• Task brief: Go through the material line by line. Say how many lines contain the word "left", and give nothing more.

• Dataset excerpt:
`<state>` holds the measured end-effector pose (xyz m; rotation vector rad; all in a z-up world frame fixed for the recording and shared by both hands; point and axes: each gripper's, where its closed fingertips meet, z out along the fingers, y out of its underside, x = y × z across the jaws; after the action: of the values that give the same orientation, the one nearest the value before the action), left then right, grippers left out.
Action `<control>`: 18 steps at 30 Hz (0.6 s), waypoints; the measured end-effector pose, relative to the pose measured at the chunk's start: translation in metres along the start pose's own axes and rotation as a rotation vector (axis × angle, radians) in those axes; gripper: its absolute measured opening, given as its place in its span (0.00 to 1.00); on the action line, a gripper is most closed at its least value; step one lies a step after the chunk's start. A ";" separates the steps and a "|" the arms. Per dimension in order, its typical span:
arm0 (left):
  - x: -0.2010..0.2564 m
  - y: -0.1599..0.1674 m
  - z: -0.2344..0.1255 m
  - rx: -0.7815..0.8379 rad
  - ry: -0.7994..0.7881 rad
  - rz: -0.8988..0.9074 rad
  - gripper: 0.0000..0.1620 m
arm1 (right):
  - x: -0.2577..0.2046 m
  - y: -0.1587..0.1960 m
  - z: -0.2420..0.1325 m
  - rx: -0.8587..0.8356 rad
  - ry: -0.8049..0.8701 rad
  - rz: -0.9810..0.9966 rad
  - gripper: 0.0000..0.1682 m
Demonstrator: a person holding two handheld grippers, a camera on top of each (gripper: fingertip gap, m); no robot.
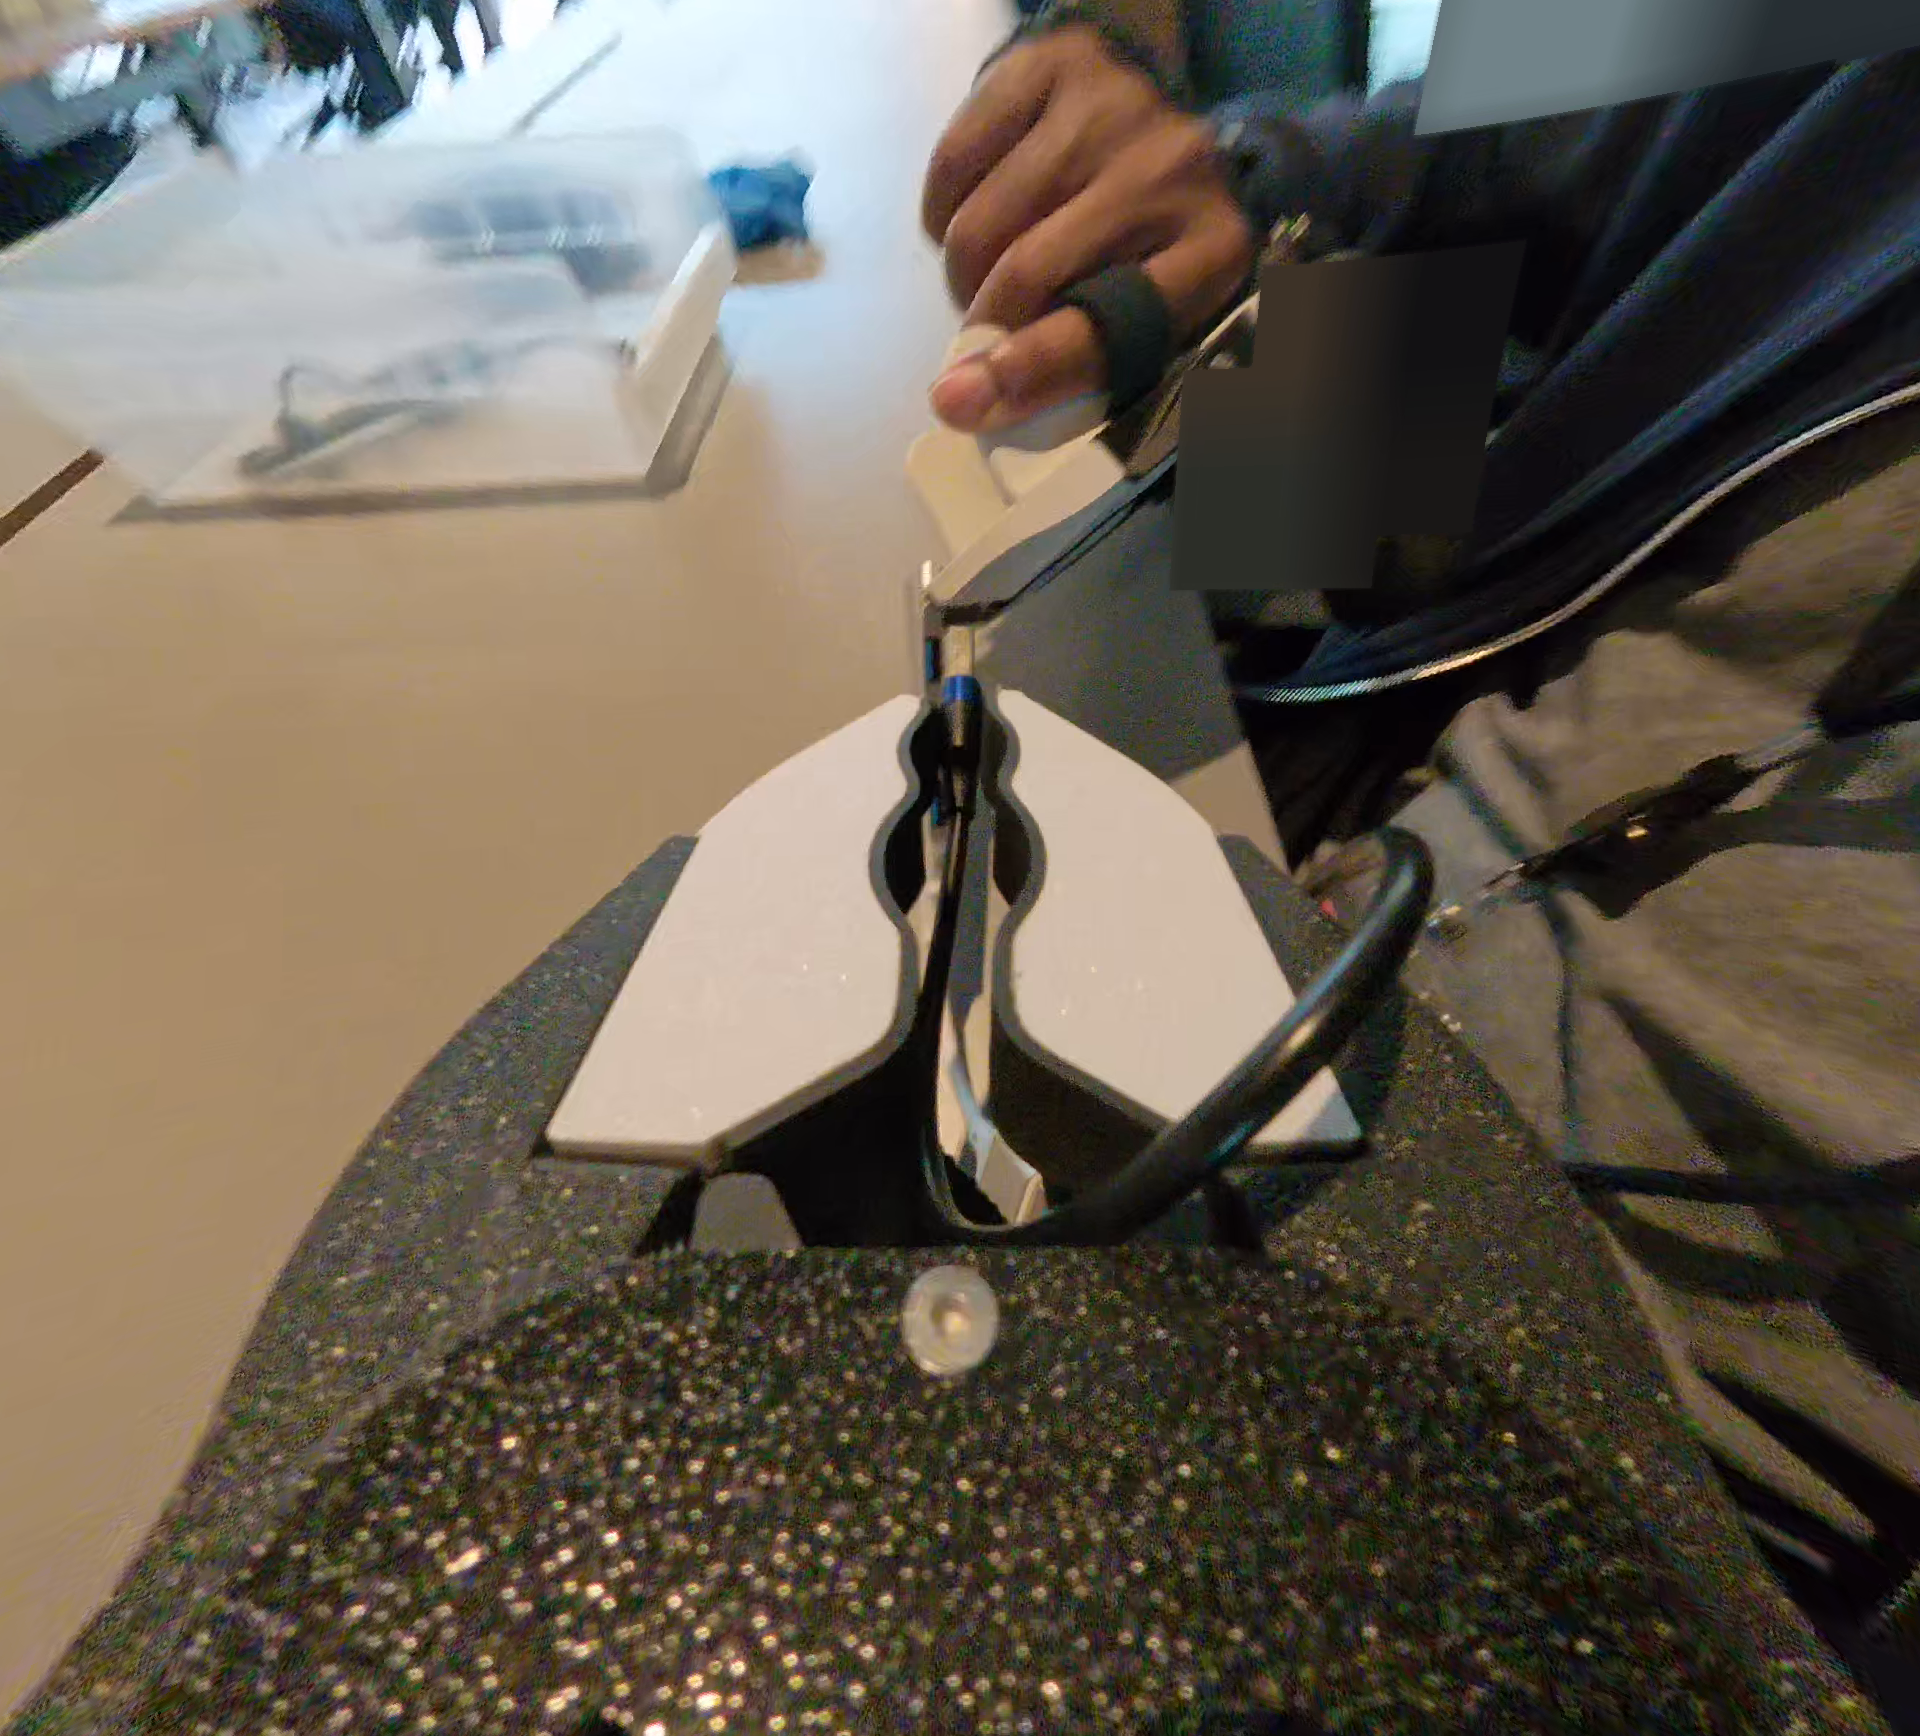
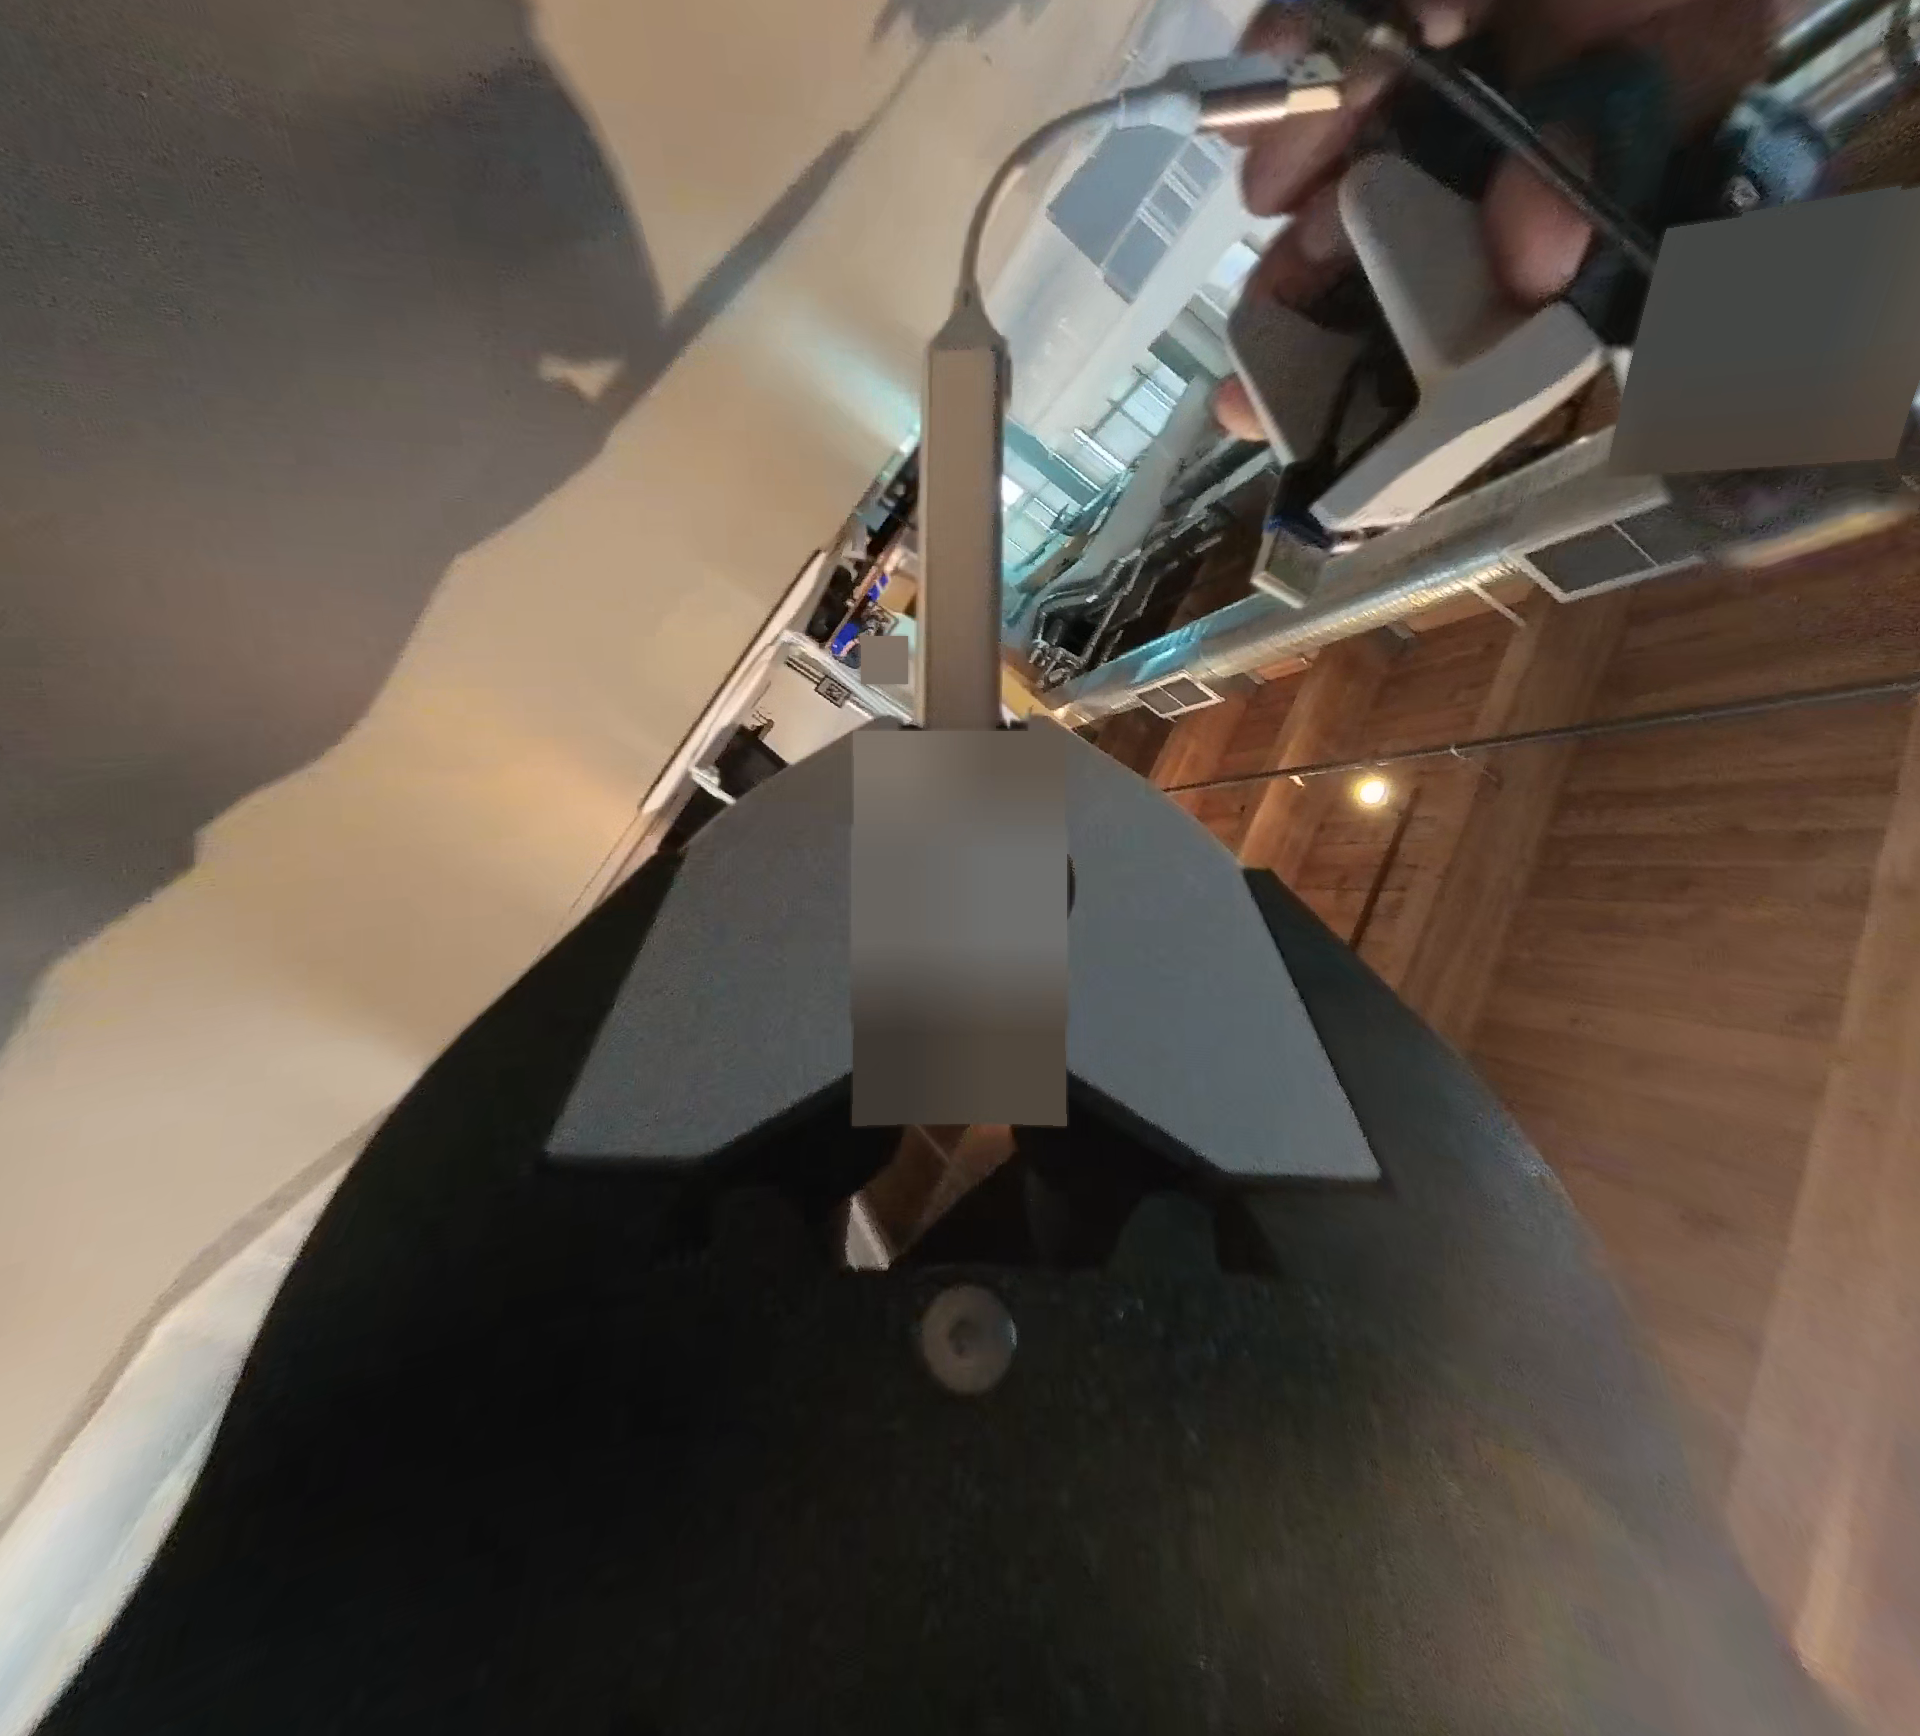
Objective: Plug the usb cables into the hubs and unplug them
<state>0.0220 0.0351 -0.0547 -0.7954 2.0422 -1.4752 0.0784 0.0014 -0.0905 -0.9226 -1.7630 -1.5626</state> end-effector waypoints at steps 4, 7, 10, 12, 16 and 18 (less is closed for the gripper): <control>0.008 -0.016 -0.014 0.266 0.130 -0.029 0.05 | 0.018 0.005 -0.002 -0.011 0.044 0.004 0.10; 0.012 -0.022 -0.025 0.379 0.181 -0.038 0.05 | 0.030 0.006 -0.003 -0.014 0.067 -0.004 0.10; 0.014 -0.024 -0.028 0.404 0.195 -0.032 0.05 | 0.036 0.003 -0.004 -0.007 0.081 -0.001 0.10; 0.015 -0.024 -0.027 0.399 0.198 -0.024 0.04 | 0.037 0.001 -0.004 -0.003 0.085 -0.001 0.10; 0.016 -0.023 -0.024 0.380 0.195 -0.019 0.05 | 0.034 0.001 -0.004 -0.006 0.077 0.006 0.10; 0.017 -0.020 -0.020 0.355 0.190 -0.016 0.05 | 0.033 0.001 -0.004 -0.006 0.072 0.008 0.10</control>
<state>-0.0005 0.0316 -0.0304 -0.5454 1.8251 -1.9141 0.0607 0.0005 -0.0628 -0.8645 -1.7029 -1.5772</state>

• Response to this task: 2